R Balasubramanyan, WW Cohen, D Pierce.et.al Modeling Polarizing Topics: When Do Different Political Communities Respond Differently to the Same News?

Summary

In this paper the authors addresses the problem "members of a different political communities will emotionally respond to the same news story." using machine learning techniques.

Detect comments sentiment

They use two different approaches to measure comments sentiment.

1.Using SentiWordNet to automatically compute a positive score and a negative score using words from a blog, if the negative score is bigger than positive, then the sentiment is negative and vice versa.

2.Using PMI. The first choose 100 top most positive words and 100 top most negative from SentiWordNet as seed lists. Then they compute PMI of each words in the vocabular they compute for each blog to select 1000 most positive and negative words respectively. Then the comment sentiment is judged by the counts of negative verus positive words.

In their experiment, PMI has better accuracy than SentiWordNet, evaluating by manual labeling.

Single community comment sentiment prediction

They experiment two models to predict comments sentiment of a blogpost, within the same blog, SVM and sLDA. And found sLDA has a better performance.

Multi-community comment sentiment prediction

In order to measure they comment sentiment towards the same topic from different communities, they first combines posts from different blogs. Then the extract topics from the combined corpus.
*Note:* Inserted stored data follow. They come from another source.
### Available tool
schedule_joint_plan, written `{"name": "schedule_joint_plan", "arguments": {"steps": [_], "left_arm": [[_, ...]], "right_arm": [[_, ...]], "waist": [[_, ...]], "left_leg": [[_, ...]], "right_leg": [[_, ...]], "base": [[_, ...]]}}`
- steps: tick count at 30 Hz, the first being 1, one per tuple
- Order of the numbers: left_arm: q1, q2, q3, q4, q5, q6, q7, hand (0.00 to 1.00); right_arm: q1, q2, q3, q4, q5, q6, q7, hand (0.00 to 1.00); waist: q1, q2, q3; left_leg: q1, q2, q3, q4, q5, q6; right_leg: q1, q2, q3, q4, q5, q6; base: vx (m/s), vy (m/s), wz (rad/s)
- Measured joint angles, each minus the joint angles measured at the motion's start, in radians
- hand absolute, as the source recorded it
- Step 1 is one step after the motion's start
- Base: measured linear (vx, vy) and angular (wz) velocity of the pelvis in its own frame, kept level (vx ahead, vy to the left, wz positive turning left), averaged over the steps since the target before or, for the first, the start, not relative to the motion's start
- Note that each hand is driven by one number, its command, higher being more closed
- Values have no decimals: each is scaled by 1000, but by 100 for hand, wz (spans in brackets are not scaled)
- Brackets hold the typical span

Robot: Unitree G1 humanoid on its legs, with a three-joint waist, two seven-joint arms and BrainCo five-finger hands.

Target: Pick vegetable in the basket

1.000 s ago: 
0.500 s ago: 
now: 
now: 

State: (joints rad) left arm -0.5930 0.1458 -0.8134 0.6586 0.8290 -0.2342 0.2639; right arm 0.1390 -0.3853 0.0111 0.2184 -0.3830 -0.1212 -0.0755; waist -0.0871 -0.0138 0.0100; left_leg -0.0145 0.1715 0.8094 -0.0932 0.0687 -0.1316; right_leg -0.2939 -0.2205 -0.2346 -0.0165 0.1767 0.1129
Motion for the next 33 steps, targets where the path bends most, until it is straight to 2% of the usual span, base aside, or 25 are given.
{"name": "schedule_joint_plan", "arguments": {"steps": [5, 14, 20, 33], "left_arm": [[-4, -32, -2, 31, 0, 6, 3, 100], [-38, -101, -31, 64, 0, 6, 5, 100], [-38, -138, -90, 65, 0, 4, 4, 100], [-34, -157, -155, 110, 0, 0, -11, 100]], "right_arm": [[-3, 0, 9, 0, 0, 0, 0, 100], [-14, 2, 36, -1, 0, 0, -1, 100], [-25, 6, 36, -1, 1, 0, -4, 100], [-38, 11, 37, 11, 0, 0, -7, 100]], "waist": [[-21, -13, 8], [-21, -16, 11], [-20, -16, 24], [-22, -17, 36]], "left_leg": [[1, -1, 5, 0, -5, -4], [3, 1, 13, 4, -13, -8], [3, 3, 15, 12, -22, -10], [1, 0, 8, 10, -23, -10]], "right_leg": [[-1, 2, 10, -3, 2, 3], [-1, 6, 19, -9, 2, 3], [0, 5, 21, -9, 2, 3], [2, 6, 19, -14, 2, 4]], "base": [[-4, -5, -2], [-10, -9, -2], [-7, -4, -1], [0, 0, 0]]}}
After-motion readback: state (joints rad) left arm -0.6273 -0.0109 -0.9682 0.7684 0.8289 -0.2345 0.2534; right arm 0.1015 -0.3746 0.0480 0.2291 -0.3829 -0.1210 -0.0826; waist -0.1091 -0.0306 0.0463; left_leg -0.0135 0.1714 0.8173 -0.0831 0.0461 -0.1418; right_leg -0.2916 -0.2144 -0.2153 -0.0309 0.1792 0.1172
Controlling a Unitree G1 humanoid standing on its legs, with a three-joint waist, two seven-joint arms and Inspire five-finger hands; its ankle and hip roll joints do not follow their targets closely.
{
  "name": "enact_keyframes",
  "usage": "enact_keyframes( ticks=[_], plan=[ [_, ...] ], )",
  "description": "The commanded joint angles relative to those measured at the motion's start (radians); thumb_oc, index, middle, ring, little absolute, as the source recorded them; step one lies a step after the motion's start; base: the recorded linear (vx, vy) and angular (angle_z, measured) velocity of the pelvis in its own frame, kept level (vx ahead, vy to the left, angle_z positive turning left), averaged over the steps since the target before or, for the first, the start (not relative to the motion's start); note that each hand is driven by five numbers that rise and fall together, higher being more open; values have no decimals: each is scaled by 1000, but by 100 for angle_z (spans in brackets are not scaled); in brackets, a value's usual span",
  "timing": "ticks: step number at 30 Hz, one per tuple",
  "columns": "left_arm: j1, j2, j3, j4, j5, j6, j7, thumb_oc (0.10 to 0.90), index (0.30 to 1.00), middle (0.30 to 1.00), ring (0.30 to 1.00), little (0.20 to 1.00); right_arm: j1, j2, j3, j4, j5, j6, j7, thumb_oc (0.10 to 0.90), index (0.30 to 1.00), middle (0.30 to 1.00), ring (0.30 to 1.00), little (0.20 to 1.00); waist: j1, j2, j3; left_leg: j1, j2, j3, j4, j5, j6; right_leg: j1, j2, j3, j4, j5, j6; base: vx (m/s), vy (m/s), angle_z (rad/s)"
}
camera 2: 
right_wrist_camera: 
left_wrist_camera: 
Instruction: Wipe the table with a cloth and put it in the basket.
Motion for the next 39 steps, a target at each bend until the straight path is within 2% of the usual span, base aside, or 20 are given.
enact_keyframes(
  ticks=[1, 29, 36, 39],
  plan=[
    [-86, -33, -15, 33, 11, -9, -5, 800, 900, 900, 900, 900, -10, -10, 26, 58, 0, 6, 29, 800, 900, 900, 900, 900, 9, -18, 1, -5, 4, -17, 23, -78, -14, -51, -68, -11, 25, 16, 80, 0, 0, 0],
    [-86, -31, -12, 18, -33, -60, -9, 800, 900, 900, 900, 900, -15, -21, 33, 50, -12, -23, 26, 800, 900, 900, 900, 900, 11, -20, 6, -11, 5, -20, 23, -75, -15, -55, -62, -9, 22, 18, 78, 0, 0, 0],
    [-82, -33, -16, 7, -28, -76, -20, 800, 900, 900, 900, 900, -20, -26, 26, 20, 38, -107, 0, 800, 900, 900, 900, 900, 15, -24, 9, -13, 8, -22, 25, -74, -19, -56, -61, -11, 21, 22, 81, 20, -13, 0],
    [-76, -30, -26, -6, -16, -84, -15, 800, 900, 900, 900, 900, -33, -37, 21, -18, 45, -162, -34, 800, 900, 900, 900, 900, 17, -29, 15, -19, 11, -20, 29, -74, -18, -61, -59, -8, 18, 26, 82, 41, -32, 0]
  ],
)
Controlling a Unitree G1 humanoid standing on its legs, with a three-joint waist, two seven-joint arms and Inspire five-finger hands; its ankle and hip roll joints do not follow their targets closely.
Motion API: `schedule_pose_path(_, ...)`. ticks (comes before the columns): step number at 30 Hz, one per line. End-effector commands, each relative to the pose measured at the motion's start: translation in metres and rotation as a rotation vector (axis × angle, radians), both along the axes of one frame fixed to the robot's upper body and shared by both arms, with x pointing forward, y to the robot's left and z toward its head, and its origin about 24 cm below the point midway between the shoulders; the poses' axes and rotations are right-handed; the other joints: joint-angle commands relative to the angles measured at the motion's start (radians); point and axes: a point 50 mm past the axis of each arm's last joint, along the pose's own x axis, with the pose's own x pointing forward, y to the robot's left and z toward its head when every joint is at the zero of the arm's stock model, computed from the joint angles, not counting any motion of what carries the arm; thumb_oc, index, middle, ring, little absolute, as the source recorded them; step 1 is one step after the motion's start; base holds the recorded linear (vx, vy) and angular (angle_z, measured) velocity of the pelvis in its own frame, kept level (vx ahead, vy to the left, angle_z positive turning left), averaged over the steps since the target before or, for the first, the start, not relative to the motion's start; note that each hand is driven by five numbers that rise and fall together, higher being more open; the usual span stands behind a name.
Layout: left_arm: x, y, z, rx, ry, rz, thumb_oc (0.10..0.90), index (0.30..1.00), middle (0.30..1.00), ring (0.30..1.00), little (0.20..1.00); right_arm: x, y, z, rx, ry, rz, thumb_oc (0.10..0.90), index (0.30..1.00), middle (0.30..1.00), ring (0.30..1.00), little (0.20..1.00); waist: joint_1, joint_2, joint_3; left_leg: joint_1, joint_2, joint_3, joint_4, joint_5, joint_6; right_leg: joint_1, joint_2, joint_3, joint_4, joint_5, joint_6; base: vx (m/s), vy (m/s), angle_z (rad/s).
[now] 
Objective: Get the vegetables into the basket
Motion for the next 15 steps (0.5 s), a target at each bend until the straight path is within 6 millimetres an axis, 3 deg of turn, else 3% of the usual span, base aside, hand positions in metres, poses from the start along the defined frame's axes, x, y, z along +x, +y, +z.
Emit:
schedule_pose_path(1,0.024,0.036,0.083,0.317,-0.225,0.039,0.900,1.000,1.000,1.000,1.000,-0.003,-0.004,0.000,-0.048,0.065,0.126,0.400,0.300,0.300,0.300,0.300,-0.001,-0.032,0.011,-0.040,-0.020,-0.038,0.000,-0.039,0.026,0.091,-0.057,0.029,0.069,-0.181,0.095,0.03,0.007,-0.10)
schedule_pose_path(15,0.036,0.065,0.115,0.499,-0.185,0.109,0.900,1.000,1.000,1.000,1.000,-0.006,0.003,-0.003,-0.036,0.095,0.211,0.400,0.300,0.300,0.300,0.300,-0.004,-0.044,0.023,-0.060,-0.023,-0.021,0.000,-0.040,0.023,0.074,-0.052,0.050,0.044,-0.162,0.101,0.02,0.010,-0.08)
They then use sLDA to train models for two different communities, one for liberal another for conservative, based on the topics get from the combined corpus.

Each community has two regression models, one to predict sentiment, one to predict comments volume. So in all, there are 4 different regression models, all of their attributes are topics from a shared set of topics. The only difference between them is the coefficients of those topics.

Discovery

By comparing the coefficient of different regression model on a same attribute, a topic in this case, we can find the most controversial topics and those are not.

The author inspect the results and find that the most contentious topics include topics like Energy and environment, Union and women's rights, Senate procedures. The most non-polarized topics include Econnomy and taxes, Mid-term elections and so on.

The authors also discovered that sentiment co-efficients also has correlated with volume co-efficients. Which means positive sentiment tends to attract more comments from the readers the blog.